Bill to end non-medical vaccine opt-outs heads to governor
AUGUSTA, Maine (AP) — Maine's Legislature sent a bill to the governor's desk Thursday that would eliminate religious and philosophical exemptions for required vaccinations, amid growing concerns that abuse of such opt-outs is helping to fuel outbreaks.
The state Senate voted 19-16 to enact the bill, which has received support from Democratic Gov. Janet Mills' administration. The legislation would end non-medical vaccine opt-outs by 2021 for students at public and private schools and universities, including nursery schools, and for health care facility employees.
Maine would join California, Mississippi and West Virginia to become the fourth state without religious exemptions for vaccine requirements, according to the National Conference of State Legislatures. Other states are considering similar measures in the face of outbreaks of vaccine-preventable diseases — including the worst measles outbreak the U.S. has seen in decades. Some allege that religious exemptions have been abused by those who believe vaccines are harmful despite overwhelming evidence to the contrary.
Maine has one of the highest rates of non-medical vaccine exemptions in the nation, and health officials say they appear to be rising. They note that high opt-out rates endanger children who can't be vaccinated for medical reasons. Many have pointed to the fact that whopping cough, for which there is a vaccine, is more prominent in Maine than in most other states as evidence of the risks of numerous exemptions.
But opponents of the legislation say it infringes on parental rights and stigmatizes children who remain unvaccinated. Maine's Democratic-led Legislature debated the bill for hours in sessions that were at times emotional in recent weeks as people on both sides of the issue flocked to the Statehouse to let their views be known.
Thursday vote follows the state's first confirmed case of measles since 2017 that officials say involves a vaccinated child who has since recovered. In rare cases, people who are vaccinated can still catch the disease.
"The measles case didn't spread farther as far as we know so far," said Democratic Sen.

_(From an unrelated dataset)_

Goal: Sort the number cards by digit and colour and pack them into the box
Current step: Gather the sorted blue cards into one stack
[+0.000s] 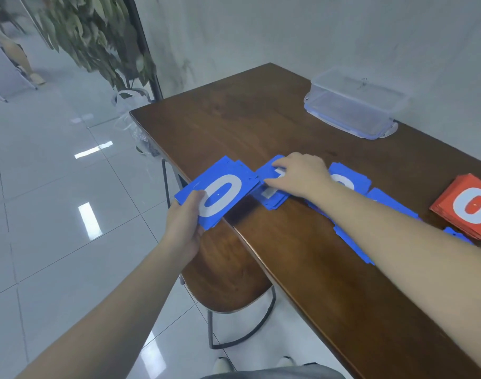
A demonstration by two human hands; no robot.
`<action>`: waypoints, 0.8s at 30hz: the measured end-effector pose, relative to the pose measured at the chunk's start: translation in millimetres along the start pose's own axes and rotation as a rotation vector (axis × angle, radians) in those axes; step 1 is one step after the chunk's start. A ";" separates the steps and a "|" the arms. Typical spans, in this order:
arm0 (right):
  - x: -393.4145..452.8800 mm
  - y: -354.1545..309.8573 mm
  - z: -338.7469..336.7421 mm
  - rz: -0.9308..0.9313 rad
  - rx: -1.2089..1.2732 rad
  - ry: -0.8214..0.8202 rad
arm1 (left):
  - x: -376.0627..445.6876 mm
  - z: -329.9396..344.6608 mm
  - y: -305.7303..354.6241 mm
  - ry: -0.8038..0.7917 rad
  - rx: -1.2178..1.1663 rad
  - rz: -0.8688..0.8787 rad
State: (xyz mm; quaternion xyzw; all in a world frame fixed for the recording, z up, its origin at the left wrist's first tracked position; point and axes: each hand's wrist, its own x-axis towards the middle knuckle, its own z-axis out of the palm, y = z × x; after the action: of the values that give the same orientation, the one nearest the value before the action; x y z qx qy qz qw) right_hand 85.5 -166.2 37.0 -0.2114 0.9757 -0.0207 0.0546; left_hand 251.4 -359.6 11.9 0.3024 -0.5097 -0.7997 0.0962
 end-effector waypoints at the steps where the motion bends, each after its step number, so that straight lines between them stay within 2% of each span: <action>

Heather Sanborn. "That's a victory, but it's one that we could lose given the very low rates of kindergarten immunization for kids entering in Maine."
The state doesn't know exactly how many students are not vaccinated for religious or philosophical reasons, but the Department of Education has estimated as many as 5% — or 9,032 students — may have non-medical exemptions.
The percentage of kindergarten students with religious and philosophical exemptions from vaccines rose from 5% in the 2017-2018 school year to 5.6% in the 2018-2019 school year, according to the Maine Center for Disease Control and Prevention. Medical exemptions increased from 0.3% to 0.6%.
State officials say such evidence suggests Maine is falling below the "herd" immunity level of 95% immunization.
Sarah Staffiere, a 40-year-old biology instructor at Colby College, expressed relief at Thursday's vote. Her 5-year-old son, Gabriel, has a rare autoimmune condition treated by a drug that suppresses his immune system.
"My son's ability to fight a meningococcal infection is a thousand times worse than someone with a full immune system," said Staffiere, of Waterville. "It's not just that he would get sick, he would die."
But Tessa Burpee, of Brewer, said she felt the bill unfairly infringes on her Christian beliefs and would limit her options for educating her daughter, whom she currently homeschools.
"My church doesn't teach that vaccinations are wrong but my interpretation of the Bible is that my body is a temple of the Holy Spirit," said Burpee, 45, whose 10-year-old daughter hula-hooped and blew bubbles with friends outside the Statehouse Thursday.
Maine's Senate had previously supported protecting religious exemptions, but that effort has failed.
Opponents of the bill warn a legal fight is brewing over whether it goes too far in infringing on religious liberty.
Other states worried over the measles outbreak have stopped short of removing religious exemptions this year. Washington state ended philosophical exemptions while retaining religious opt-outs . Connecticut decided not to vote this session on removing religious exemptions , despite a non-binding opinion from the state's attorney general that such a move wouldn't run afoul of the U.S. or state's constitution.
Maine's attorney general declined to comment when The Associated Press asked if the removal of religious exemptions conflicts with its own constitution. The document says "no person shall be hurt, molested or retrained" for following God according to his or her "own conscience."